As we reflect on the passing year and express wishes for a safe and happy new year, Alfred Tennyson's poem "In Memoriam" has special meaning. The poem was written after the passing of a dear friend, Arthur Henry Hallam in 1833 at age 22. Tennyson's poem stretches 2,916 lines organized into 133 sections. It took him 17 years to compose.

The first two verses of the hymn, "Ring Out, Wild Bells" come from the first two stanzas where the bells signal the end of the old year and the beginning of the new with the invitation to let the old year go. Tennyson then in the subsequent stanzas invites us to ring out and let go of the challenges of the time with the tolling of the bells, all of which are appropriate for our day.
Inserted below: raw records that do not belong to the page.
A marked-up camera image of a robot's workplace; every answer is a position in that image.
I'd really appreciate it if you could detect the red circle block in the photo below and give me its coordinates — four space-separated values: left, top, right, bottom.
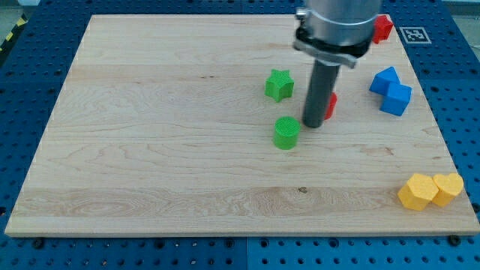
324 92 338 120

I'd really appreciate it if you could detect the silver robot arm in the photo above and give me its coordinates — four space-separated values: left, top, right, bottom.
292 0 382 68

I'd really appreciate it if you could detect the green star block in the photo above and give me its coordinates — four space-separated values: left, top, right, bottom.
265 69 295 103

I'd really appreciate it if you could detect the red star block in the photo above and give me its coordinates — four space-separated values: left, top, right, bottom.
372 14 393 44

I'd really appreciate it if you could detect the green cylinder block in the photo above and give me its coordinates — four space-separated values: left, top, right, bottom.
273 116 301 150

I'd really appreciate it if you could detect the wooden board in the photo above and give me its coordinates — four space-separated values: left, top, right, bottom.
5 14 479 238

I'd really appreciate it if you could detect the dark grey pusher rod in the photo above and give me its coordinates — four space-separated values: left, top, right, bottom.
302 60 340 128

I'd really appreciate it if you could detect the blue triangle block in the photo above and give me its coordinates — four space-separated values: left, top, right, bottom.
369 66 401 95

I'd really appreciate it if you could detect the blue cube block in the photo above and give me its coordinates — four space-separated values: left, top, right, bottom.
379 82 413 116

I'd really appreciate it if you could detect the yellow hexagon block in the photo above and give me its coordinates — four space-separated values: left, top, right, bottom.
397 173 439 211

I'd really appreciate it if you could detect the white fiducial marker tag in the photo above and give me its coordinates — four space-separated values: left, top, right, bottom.
400 26 431 44

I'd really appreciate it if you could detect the yellow heart block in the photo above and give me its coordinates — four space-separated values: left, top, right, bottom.
432 173 464 207

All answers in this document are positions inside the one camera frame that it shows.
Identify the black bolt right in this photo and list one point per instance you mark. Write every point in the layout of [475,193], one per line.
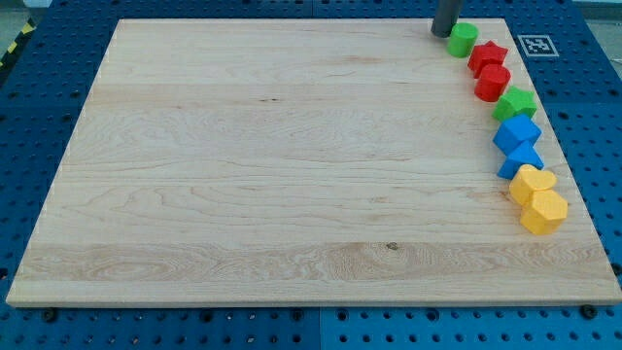
[588,311]

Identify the white fiducial marker tag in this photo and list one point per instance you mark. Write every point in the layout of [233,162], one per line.
[537,45]

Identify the yellow hexagon block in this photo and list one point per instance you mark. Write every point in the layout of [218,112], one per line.
[544,212]

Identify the yellow heart block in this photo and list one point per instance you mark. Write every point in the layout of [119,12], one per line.
[528,180]

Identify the blue triangle block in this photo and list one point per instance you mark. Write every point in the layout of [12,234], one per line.
[524,153]

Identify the red cylinder block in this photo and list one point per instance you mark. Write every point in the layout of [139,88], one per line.
[492,82]

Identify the blue cube block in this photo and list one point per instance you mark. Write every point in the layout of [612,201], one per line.
[515,131]

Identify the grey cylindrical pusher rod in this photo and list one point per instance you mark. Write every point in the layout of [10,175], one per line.
[445,17]

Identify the black bolt left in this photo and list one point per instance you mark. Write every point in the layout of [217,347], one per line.
[49,315]

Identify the green star block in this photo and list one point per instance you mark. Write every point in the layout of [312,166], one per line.
[515,101]

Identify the black bolt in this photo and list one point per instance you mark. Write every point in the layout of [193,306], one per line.
[588,311]
[49,315]

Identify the wooden board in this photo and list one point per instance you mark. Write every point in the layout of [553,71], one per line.
[265,162]

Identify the green cylinder block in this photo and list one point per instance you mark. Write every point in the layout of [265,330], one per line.
[462,39]

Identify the red star block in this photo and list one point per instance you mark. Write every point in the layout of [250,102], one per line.
[485,54]

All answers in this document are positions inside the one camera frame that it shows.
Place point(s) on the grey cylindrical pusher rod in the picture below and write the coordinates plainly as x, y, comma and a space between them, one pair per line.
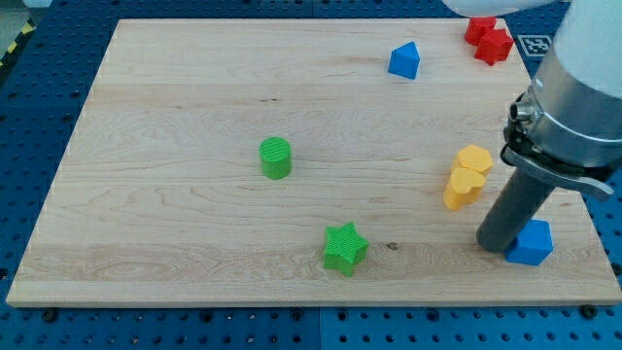
519, 200

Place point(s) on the blue pentagon prism block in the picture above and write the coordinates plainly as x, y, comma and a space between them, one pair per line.
404, 61

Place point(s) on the yellow hexagon block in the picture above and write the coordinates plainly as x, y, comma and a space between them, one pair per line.
474, 158

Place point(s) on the black white fiducial tag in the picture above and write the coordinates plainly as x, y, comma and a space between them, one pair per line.
535, 45

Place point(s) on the blue cube block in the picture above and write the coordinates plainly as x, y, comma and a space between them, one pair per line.
532, 245

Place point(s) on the yellow black hazard tape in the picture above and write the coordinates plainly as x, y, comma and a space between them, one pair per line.
17, 46

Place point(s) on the light wooden board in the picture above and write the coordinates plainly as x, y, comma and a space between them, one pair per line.
159, 200

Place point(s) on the red block behind star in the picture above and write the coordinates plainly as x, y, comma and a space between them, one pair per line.
477, 27

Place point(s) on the green star block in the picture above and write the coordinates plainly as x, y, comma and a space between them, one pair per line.
344, 249

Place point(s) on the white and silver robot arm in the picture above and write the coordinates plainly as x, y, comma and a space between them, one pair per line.
564, 131

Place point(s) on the green cylinder block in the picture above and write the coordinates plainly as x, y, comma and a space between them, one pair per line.
275, 157

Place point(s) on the yellow heart block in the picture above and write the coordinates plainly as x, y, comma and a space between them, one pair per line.
463, 187

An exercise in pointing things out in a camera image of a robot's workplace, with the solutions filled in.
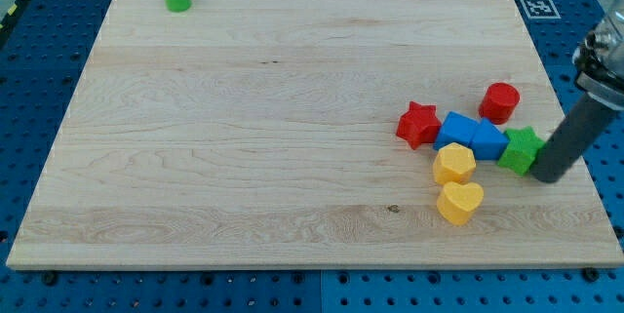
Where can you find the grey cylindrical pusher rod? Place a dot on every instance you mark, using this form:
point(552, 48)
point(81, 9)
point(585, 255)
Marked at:
point(581, 127)

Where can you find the metal tool mount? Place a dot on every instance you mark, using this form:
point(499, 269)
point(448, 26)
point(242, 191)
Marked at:
point(599, 59)

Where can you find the green star block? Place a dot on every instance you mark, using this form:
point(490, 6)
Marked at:
point(521, 150)

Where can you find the red star block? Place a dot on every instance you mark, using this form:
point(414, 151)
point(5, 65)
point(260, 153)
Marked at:
point(419, 125)

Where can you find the white fiducial marker tag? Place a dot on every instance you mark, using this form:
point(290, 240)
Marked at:
point(540, 9)

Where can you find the red cylinder block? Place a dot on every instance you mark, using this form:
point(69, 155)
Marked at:
point(499, 103)

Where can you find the blue triangle block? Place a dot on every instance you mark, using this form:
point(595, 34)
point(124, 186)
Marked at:
point(488, 143)

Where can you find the blue cube block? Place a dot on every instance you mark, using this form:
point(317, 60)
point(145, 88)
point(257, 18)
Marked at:
point(456, 128)

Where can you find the yellow hexagon block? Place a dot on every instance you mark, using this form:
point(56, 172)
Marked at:
point(454, 162)

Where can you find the yellow heart block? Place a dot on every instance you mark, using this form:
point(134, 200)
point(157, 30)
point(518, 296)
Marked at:
point(458, 202)

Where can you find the wooden board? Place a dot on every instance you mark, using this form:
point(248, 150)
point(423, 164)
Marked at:
point(261, 134)

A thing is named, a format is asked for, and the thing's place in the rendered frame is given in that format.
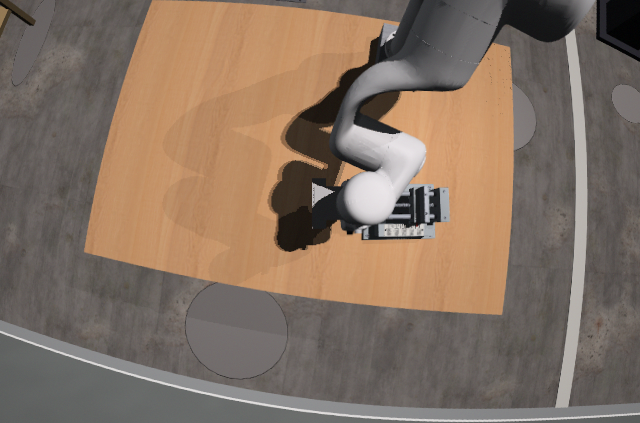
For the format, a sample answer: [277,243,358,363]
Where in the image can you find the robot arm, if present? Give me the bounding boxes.
[312,0,596,233]

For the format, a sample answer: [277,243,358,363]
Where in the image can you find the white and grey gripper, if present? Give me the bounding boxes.
[340,179,368,235]

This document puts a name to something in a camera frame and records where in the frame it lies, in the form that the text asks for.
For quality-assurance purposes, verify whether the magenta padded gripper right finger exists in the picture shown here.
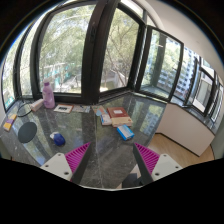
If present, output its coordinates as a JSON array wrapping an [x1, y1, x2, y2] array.
[[132, 142, 184, 186]]

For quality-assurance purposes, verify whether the purple plastic bottle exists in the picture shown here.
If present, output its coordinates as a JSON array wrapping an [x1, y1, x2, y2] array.
[[42, 78, 55, 109]]

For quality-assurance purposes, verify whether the black cable loop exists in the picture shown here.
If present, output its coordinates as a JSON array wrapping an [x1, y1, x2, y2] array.
[[16, 101, 34, 118]]

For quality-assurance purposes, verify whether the red book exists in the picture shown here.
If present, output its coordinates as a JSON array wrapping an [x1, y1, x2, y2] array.
[[107, 107, 128, 118]]

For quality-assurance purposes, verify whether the tan wooden box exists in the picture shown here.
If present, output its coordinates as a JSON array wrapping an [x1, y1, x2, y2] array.
[[111, 117, 133, 127]]

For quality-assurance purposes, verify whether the white and blue packet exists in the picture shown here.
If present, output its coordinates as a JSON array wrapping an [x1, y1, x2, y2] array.
[[96, 106, 112, 126]]

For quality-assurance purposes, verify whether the yellow and purple small box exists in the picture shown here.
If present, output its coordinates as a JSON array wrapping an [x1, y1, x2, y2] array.
[[3, 114, 17, 131]]

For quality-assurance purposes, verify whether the flat card with red border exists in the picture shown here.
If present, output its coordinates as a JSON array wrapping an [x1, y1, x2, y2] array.
[[54, 104, 73, 113]]

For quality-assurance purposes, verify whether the blue and white box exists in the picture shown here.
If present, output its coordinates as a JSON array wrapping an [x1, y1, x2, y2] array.
[[117, 125, 134, 140]]

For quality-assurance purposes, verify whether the black window frame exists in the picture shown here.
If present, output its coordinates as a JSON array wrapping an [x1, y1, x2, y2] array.
[[0, 0, 224, 134]]

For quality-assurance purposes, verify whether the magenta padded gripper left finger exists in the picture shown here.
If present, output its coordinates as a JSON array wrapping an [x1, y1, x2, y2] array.
[[40, 142, 92, 185]]

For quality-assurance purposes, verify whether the round black mouse pad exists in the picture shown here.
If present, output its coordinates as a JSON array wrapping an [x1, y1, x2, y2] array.
[[18, 122, 37, 143]]

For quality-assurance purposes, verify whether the white box beside bottle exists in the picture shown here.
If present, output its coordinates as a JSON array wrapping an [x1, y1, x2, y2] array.
[[30, 99, 44, 112]]

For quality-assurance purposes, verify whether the flat grey booklet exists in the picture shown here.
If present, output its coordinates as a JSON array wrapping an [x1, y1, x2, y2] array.
[[72, 105, 90, 113]]

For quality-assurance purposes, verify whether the blue and white computer mouse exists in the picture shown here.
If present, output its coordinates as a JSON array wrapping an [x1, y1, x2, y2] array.
[[50, 132, 65, 146]]

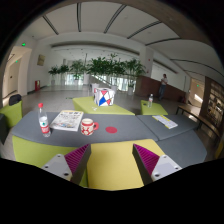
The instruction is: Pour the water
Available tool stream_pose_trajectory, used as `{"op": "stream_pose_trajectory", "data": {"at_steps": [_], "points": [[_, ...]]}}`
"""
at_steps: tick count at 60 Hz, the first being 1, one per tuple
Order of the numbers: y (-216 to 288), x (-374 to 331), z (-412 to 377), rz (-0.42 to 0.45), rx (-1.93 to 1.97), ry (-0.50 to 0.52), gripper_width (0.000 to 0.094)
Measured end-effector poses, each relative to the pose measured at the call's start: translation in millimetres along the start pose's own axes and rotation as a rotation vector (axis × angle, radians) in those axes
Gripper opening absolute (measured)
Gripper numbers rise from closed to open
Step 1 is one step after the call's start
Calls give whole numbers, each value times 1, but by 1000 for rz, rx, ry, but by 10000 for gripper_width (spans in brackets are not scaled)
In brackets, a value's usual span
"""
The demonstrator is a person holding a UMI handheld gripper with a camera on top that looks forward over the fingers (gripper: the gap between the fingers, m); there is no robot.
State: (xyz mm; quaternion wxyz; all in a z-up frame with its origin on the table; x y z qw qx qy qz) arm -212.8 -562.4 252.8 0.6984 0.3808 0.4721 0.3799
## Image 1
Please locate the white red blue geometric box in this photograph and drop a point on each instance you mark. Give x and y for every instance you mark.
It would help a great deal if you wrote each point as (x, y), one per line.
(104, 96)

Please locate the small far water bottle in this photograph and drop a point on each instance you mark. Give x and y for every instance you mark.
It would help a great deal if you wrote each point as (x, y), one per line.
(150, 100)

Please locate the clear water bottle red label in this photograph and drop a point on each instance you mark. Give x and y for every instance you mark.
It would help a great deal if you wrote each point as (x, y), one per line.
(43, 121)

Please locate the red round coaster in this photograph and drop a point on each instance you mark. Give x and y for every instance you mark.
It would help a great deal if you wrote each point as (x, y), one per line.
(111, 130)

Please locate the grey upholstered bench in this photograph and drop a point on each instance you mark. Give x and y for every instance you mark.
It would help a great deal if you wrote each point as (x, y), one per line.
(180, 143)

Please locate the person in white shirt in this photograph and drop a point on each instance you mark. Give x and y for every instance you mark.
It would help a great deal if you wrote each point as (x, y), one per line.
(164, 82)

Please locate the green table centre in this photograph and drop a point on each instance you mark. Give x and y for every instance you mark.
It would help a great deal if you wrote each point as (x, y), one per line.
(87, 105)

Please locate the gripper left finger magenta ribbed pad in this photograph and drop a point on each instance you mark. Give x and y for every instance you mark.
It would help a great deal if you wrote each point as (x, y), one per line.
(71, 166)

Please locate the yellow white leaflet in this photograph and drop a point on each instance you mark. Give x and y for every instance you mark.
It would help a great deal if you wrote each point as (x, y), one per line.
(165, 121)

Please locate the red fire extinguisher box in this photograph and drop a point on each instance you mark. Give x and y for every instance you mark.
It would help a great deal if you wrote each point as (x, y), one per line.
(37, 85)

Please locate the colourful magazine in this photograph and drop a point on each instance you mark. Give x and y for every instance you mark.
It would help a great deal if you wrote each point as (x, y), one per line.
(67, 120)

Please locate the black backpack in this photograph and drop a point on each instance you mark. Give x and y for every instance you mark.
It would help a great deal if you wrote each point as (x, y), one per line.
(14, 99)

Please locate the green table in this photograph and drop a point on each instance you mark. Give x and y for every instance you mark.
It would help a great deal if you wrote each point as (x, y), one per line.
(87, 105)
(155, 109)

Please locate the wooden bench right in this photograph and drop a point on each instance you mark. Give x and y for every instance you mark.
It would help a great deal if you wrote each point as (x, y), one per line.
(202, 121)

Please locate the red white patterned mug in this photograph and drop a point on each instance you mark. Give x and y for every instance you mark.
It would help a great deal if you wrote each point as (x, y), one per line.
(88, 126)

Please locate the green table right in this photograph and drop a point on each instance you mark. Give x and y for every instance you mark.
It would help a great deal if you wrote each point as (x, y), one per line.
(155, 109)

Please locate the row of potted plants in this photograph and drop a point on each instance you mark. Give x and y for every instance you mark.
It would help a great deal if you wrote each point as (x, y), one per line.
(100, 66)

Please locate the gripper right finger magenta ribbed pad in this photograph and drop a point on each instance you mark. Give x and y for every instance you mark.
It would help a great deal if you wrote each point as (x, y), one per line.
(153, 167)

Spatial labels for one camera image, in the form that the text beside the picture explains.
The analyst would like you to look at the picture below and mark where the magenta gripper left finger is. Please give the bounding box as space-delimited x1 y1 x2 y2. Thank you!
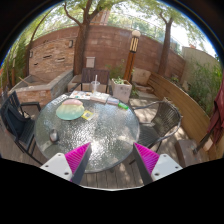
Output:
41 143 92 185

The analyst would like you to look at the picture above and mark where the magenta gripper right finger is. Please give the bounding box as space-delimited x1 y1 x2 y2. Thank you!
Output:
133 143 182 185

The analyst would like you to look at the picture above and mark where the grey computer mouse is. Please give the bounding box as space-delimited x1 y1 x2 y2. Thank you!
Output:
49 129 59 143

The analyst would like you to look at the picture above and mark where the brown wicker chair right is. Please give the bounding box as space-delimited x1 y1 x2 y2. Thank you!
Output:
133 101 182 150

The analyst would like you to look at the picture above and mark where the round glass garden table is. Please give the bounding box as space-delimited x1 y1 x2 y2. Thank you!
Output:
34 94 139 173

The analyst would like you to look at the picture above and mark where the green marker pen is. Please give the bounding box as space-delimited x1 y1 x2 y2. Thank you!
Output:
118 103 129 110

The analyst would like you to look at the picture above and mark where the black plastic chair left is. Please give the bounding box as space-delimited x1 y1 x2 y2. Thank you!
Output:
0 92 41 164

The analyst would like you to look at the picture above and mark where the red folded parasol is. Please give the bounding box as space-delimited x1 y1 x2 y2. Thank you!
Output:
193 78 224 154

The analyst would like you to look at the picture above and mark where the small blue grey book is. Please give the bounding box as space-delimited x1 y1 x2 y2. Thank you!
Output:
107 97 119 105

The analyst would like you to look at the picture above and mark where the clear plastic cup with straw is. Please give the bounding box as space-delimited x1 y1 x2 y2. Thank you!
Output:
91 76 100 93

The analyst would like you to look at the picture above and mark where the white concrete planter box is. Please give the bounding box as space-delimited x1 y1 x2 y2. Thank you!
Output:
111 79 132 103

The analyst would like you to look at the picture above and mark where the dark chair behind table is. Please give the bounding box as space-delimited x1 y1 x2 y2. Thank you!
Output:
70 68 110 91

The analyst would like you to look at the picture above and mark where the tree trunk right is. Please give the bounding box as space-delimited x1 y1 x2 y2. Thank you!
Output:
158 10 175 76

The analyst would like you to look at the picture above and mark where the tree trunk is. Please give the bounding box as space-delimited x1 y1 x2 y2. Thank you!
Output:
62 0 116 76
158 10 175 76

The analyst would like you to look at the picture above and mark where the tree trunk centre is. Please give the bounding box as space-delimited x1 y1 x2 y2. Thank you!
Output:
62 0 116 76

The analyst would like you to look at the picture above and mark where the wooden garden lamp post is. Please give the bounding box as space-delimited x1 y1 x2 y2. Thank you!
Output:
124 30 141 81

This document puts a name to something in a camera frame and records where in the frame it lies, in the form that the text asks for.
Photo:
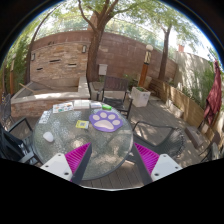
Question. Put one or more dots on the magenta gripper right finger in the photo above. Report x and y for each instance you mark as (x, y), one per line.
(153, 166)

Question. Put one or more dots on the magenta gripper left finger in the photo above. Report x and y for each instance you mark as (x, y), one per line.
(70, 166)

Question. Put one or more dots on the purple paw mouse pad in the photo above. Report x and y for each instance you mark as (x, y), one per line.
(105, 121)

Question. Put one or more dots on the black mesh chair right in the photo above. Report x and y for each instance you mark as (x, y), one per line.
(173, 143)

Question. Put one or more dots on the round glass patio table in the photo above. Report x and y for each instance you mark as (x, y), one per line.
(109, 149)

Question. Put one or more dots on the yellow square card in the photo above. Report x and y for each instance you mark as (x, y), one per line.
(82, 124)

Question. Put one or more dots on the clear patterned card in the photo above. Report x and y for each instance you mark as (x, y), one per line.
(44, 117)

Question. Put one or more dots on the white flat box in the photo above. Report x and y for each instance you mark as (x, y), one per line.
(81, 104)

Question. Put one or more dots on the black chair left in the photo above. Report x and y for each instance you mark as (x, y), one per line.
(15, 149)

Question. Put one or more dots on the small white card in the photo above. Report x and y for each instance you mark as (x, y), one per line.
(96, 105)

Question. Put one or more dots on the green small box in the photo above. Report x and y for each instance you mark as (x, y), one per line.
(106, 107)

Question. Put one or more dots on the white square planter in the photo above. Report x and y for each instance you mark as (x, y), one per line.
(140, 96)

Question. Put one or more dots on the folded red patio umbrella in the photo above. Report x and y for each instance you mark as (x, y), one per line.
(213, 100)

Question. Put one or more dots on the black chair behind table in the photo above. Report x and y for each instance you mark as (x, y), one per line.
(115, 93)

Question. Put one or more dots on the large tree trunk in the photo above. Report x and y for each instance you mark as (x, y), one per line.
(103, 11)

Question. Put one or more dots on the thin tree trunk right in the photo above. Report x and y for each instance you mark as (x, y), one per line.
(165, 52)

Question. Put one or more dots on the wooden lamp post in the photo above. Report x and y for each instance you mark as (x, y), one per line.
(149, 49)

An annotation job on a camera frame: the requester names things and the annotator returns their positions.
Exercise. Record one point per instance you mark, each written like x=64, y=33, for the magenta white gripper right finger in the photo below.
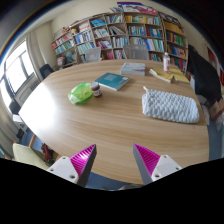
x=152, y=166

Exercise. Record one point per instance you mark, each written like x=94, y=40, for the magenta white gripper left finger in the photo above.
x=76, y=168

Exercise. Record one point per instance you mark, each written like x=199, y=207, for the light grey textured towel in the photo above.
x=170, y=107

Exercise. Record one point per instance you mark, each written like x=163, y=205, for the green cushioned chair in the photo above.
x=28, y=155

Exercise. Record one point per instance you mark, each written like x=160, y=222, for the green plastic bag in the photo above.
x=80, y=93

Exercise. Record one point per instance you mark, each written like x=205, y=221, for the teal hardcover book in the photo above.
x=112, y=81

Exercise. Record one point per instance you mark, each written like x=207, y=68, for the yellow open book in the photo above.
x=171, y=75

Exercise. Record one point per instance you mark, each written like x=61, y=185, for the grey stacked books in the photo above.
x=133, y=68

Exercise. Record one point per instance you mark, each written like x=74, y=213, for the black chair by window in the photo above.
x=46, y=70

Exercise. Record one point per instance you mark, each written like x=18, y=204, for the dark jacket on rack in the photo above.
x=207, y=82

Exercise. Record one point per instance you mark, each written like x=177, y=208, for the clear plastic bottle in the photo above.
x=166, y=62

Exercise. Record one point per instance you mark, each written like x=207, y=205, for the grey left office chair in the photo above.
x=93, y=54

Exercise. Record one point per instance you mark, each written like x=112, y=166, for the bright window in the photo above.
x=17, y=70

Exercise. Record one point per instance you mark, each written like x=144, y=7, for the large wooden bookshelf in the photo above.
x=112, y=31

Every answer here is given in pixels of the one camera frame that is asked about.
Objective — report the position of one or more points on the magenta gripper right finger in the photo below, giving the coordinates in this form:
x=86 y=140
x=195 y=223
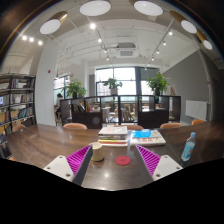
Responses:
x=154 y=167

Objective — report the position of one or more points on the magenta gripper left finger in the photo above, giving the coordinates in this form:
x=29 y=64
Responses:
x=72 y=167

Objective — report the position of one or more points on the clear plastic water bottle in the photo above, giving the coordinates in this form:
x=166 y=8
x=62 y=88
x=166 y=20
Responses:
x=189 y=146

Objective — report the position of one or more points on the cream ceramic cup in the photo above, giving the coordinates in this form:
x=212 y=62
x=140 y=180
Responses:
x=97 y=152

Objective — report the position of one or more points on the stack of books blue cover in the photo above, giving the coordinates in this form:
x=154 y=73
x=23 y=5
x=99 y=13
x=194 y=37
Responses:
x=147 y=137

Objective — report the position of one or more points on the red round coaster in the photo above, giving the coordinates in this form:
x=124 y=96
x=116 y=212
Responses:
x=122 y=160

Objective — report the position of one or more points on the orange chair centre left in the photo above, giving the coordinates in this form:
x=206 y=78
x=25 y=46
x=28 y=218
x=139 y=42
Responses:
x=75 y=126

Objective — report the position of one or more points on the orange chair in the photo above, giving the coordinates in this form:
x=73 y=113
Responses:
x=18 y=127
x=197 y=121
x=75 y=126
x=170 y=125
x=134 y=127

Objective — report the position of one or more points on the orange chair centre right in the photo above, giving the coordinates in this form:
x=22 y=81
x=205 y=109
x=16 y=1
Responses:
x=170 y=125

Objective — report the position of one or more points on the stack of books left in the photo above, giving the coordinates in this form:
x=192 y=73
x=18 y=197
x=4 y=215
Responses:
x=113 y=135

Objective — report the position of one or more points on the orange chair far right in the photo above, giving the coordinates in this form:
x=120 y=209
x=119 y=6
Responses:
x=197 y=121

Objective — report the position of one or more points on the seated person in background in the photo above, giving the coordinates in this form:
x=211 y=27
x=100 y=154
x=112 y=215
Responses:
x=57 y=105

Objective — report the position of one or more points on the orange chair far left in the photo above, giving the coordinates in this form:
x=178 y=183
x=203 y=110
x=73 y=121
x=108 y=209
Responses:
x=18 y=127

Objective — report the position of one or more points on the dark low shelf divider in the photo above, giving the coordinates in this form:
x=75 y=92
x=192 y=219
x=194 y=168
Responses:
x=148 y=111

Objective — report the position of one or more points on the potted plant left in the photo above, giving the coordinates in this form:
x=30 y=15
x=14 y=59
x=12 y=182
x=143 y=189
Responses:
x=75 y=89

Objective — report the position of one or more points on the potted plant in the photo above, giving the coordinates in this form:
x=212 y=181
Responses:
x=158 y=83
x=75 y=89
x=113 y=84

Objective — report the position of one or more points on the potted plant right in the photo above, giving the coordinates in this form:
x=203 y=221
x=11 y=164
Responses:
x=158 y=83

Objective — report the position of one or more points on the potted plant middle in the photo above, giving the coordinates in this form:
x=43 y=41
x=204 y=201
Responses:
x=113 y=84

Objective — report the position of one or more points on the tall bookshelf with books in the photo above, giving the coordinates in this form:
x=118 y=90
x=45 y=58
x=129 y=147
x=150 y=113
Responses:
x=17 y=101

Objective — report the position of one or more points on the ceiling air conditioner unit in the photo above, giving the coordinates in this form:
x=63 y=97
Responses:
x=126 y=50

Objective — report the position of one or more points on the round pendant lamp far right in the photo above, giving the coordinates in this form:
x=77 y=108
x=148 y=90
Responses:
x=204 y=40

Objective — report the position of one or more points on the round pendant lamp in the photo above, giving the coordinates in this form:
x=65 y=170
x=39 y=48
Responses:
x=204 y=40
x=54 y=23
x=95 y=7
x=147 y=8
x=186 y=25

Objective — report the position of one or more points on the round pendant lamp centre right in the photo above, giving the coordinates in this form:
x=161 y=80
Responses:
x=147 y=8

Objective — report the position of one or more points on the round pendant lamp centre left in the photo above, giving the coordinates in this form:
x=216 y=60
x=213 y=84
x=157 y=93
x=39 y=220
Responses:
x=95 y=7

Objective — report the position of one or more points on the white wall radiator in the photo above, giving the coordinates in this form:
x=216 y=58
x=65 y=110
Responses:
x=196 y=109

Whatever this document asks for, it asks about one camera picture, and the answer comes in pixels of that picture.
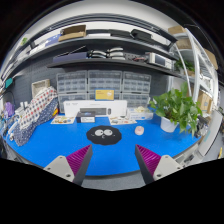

"Ring out the grief that saps the mind,"
"Ring out the feud of rich and poor,"
"Ring out a slowly dying cause, And ancient forms of party strife;"
"Ring out the want, the care, the sin, The faithless coldness of the times;"
"Ring out false pride in place and blood, The civic slander and the spite;
"Ring out old shapes of foul disease;"
"Ring out the narrowing lust of gold;"
"Ring out the thousand wars of old,"

Tennyson, simultaneously invites us to ring in our better natures and hope for a redeemed future and the prophesied Millennium:

"Ring in the true."
"Ring in redress to all mankind."
"Ring in the nobler modes of life, With sweeter manners, purer laws."
"Ring in the common love of good."
"Ring in the thousand years of peace."
"Ring in the Christ that is to be."

Tennyson understood that the teachings of Jesus Christ were the solution to the challenges of their day. As we face grief, feuds, political strife, indifference, pride, pandemic, and war in our day, Tennyson's assertion still rings true.  We too can look forward to peace and remember that there is much good in the year ahead.